The nephrocystin-4 encoded by NPHP4 is located in centrosomes in the cilia of renal tubular cells together with other types of nephrocystin and has an important role in regulating urine flow and intracellular calcium concentration.3 It is speculated that these proteins regulate the dilatation of renal tubules, and the malfunction of these proteins induces the cystic formation.20 In this study, the comparison of characters between genotypes of rs1287637 showed that this SNP was associated with renal function, with no significant difference in clinical parameters and cyst formation. Furthermore, the multivariate regression analysis showed that the association of the genetic variation of this SNP with renal function was significant after adjustment with known risk factors. These results suggest that the genetic variants of rs1287637 might affect the renal function not via the development of comorbidities or obvious structural changes. To clarify the precise mechanism of this phenomenon, the experimental study might be required.
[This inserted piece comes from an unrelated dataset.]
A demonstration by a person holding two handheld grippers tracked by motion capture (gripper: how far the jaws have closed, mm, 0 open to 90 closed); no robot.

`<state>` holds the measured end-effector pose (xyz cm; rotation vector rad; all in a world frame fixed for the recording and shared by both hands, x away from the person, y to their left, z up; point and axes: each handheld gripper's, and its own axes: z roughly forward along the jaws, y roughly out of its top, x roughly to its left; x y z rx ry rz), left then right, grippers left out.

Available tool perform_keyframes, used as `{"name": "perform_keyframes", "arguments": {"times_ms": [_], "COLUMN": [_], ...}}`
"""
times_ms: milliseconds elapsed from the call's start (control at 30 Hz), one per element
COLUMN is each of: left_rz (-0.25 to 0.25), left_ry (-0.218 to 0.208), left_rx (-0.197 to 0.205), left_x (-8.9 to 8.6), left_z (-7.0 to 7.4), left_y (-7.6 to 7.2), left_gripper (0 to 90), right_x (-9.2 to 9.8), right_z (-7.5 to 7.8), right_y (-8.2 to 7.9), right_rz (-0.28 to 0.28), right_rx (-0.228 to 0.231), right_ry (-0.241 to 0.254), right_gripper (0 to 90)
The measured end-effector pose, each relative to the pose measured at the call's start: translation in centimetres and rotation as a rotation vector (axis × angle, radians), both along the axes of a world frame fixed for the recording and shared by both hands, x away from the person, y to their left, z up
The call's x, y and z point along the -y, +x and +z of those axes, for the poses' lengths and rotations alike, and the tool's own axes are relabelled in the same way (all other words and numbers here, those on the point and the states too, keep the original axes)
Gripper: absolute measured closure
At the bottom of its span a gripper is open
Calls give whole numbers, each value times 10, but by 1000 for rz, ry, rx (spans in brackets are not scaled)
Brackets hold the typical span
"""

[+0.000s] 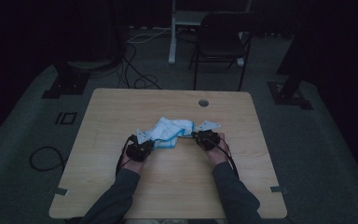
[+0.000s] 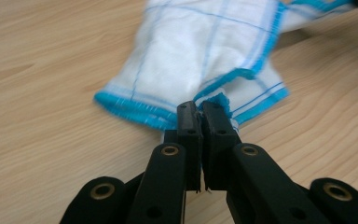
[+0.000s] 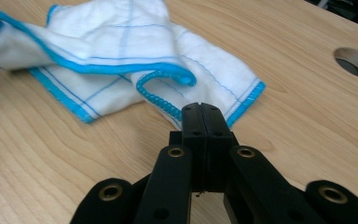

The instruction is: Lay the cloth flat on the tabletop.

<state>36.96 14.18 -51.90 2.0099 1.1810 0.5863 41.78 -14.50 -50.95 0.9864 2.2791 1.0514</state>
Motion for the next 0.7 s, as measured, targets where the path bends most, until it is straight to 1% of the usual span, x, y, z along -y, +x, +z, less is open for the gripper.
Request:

Genome-wide analysis suggests the existence of multiple candidate genes related to renal function in general population.1 Therefore, even though the difference in eGFR caused by single SNP was not so large, it is possible that the accumulated effects of these genetic variations including NPHP4 cause a great influence on renal function in general population.

This study has several limitations. First, there is no information on how the genetic variation of rs1287637 causes the structural and functional changes in nephrocystin-4 protein. This point is beyond the scope of this study and should be clarified in further examination. Second, in this population, the mutation in other NHPH genes except NPHP1 was not investigated. It is reported that NPHP sometimes accompanies simultaneous mutations in different NPHP genes.21 Although the prevalence of renal abnormalities due to the mutation in other NPHP genes is low, there is a possibility that the difference in eGFR might be caused in part by the interaction between mutations in other NPHP genes.

In conclusion, our study showed the novel and independent association between single-point SNP rs1287637 in NPHP4 gene and renal function. This SNP might be one of genetic factors that affect the renal function in non-diabetic Japanese adults.